• PROBLEM TO WORK ON
Your task is to repeat all of the data exactly while excluding the pictures.

★ ★ ★ ★ ★

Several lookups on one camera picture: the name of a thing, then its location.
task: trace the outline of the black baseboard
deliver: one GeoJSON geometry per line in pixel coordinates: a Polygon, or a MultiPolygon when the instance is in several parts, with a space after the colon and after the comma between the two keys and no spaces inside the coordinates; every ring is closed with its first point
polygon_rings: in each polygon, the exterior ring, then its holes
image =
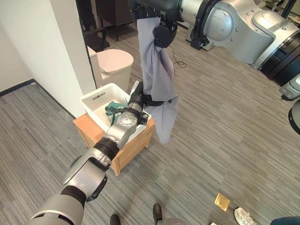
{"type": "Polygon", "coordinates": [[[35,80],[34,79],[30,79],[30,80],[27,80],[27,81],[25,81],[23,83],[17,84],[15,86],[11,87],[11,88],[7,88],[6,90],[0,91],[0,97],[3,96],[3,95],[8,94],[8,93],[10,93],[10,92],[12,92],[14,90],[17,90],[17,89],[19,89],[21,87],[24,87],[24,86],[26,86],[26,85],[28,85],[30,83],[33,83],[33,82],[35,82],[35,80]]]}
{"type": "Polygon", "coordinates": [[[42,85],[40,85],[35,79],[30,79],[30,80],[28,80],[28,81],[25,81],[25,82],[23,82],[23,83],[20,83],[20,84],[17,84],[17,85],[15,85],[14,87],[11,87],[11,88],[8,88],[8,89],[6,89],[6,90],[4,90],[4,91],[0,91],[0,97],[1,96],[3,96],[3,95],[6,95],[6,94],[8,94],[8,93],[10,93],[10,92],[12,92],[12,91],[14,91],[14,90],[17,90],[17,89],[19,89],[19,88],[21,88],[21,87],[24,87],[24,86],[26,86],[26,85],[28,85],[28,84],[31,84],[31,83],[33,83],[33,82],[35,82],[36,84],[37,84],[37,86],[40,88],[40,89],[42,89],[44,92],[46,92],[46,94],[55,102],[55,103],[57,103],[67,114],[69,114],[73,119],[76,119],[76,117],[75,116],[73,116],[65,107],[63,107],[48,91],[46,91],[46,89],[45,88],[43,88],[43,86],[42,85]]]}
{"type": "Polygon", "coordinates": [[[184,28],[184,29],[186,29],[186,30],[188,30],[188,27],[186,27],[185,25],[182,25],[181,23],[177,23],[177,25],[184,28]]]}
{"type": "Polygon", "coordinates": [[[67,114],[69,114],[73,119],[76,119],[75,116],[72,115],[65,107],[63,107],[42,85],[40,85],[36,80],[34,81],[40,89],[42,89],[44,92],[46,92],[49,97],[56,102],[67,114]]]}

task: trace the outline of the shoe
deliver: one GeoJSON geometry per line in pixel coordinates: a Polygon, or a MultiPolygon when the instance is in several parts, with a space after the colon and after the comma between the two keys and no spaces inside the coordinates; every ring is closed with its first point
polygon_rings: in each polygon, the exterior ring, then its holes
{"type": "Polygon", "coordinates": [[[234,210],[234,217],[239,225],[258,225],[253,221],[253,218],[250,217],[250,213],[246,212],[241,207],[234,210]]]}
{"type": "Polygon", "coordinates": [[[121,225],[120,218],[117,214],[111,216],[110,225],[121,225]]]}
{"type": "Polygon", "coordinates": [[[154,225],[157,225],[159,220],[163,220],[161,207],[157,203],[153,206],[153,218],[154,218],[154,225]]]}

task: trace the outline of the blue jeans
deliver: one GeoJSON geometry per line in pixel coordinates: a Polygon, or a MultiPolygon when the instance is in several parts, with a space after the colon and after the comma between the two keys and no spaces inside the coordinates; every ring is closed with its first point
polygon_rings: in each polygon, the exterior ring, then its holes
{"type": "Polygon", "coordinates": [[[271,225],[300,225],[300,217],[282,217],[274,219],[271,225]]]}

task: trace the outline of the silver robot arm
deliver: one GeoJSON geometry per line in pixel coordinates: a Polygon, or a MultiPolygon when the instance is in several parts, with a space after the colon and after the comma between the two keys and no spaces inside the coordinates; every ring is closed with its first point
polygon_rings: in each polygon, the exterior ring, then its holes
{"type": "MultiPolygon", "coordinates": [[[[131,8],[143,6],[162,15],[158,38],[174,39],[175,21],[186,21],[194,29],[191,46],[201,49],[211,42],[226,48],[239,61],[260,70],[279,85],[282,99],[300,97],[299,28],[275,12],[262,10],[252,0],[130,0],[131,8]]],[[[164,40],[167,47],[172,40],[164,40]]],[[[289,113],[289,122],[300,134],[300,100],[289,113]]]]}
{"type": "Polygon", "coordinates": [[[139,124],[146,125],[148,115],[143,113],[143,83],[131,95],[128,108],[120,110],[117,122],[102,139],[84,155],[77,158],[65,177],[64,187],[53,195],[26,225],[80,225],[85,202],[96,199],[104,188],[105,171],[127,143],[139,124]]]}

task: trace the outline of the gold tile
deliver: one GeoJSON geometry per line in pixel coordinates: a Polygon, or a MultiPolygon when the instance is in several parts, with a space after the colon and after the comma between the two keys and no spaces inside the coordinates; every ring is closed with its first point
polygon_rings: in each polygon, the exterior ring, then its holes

★ ★ ★ ★ ★

• RESULT
Several lookups on one camera picture: the name of a thing, then its location.
task: trace the outline of the black baseboard
deliver: one GeoJSON geometry per line in pixel coordinates: a Polygon, or a MultiPolygon when the instance is in several parts, with a space after the colon and after the comma between the two keys and no spaces inside the coordinates; every ring is closed with its first point
polygon_rings: in each polygon, the exterior ring, then its holes
image =
{"type": "Polygon", "coordinates": [[[35,80],[34,79],[30,79],[30,80],[27,80],[27,81],[25,81],[23,83],[17,84],[15,86],[11,87],[11,88],[7,88],[6,90],[0,91],[0,97],[3,96],[3,95],[8,94],[8,93],[10,93],[10,92],[12,92],[14,90],[17,90],[17,89],[19,89],[21,87],[24,87],[24,86],[26,86],[26,85],[28,85],[30,83],[33,83],[33,82],[35,82],[35,80]]]}
{"type": "Polygon", "coordinates": [[[42,85],[40,85],[35,79],[30,79],[30,80],[28,80],[28,81],[25,81],[25,82],[23,82],[23,83],[20,83],[20,84],[17,84],[17,85],[15,85],[14,87],[11,87],[11,88],[8,88],[8,89],[6,89],[6,90],[4,90],[4,91],[0,91],[0,97],[1,96],[3,96],[3,95],[6,95],[6,94],[8,94],[8,93],[10,93],[10,92],[12,92],[12,91],[14,91],[14,90],[17,90],[17,89],[19,89],[19,88],[21,88],[21,87],[24,87],[24,86],[26,86],[26,85],[28,85],[28,84],[31,84],[31,83],[33,83],[33,82],[35,82],[36,84],[37,84],[37,86],[40,88],[40,89],[42,89],[44,92],[46,92],[46,94],[55,102],[55,103],[57,103],[67,114],[69,114],[73,119],[76,119],[76,117],[75,116],[73,116],[65,107],[63,107],[48,91],[46,91],[46,89],[45,88],[43,88],[43,86],[42,85]]]}
{"type": "Polygon", "coordinates": [[[184,28],[184,29],[186,29],[186,30],[188,30],[188,27],[186,27],[185,25],[182,25],[181,23],[177,23],[177,25],[184,28]]]}
{"type": "Polygon", "coordinates": [[[67,114],[69,114],[73,119],[76,119],[75,116],[72,115],[65,107],[63,107],[42,85],[40,85],[36,80],[34,81],[40,89],[42,89],[44,92],[46,92],[49,97],[56,102],[67,114]]]}

task: trace the outline of the shoe
deliver: one GeoJSON geometry per line in pixel coordinates: a Polygon, or a MultiPolygon when the instance is in several parts, with a space after the colon and after the comma between the two keys and no spaces inside the coordinates; every ring is closed with its first point
polygon_rings: in each polygon, the exterior ring, then its holes
{"type": "Polygon", "coordinates": [[[234,210],[234,217],[239,225],[258,225],[253,221],[253,218],[250,217],[250,213],[246,212],[241,207],[234,210]]]}
{"type": "Polygon", "coordinates": [[[121,225],[120,218],[117,214],[111,216],[110,225],[121,225]]]}
{"type": "Polygon", "coordinates": [[[154,225],[157,225],[159,220],[163,220],[161,207],[157,203],[153,206],[153,218],[154,218],[154,225]]]}

task: trace the outline of the blue jeans
deliver: one GeoJSON geometry per line in pixel coordinates: a Polygon, or a MultiPolygon when the instance is in several parts, with a space after the colon and after the comma between the two keys and no spaces inside the coordinates; every ring is closed with its first point
polygon_rings: in each polygon, the exterior ring, then its holes
{"type": "Polygon", "coordinates": [[[271,225],[300,225],[300,217],[282,217],[274,219],[271,225]]]}

task: trace the outline of the silver robot arm
deliver: one GeoJSON geometry per line in pixel coordinates: a Polygon, or a MultiPolygon when the instance is in several parts, with a space after the colon and after the comma between the two keys and no spaces inside the coordinates; every ring is closed with its first point
polygon_rings: in each polygon, the exterior ring, then its holes
{"type": "MultiPolygon", "coordinates": [[[[131,8],[143,6],[162,15],[158,38],[174,39],[175,21],[186,21],[194,29],[191,46],[201,49],[211,42],[226,48],[239,61],[260,70],[279,85],[282,99],[300,97],[299,28],[275,12],[262,10],[252,0],[130,0],[131,8]]],[[[164,40],[167,47],[172,40],[164,40]]],[[[289,113],[289,122],[300,134],[300,100],[289,113]]]]}
{"type": "Polygon", "coordinates": [[[139,124],[146,125],[148,115],[143,113],[143,83],[131,95],[128,108],[120,110],[117,122],[102,139],[84,155],[77,158],[65,177],[64,187],[53,195],[26,225],[80,225],[85,202],[96,199],[104,188],[105,171],[127,143],[139,124]]]}

task: trace the outline of the gold tile
deliver: one GeoJSON geometry per line in pixel coordinates: a Polygon, or a MultiPolygon when the instance is in several parts, with a space after the colon and after the comma between the two keys and no spaces inside the coordinates; every ring is closed with its first point
polygon_rings: in each polygon, the exterior ring, then its holes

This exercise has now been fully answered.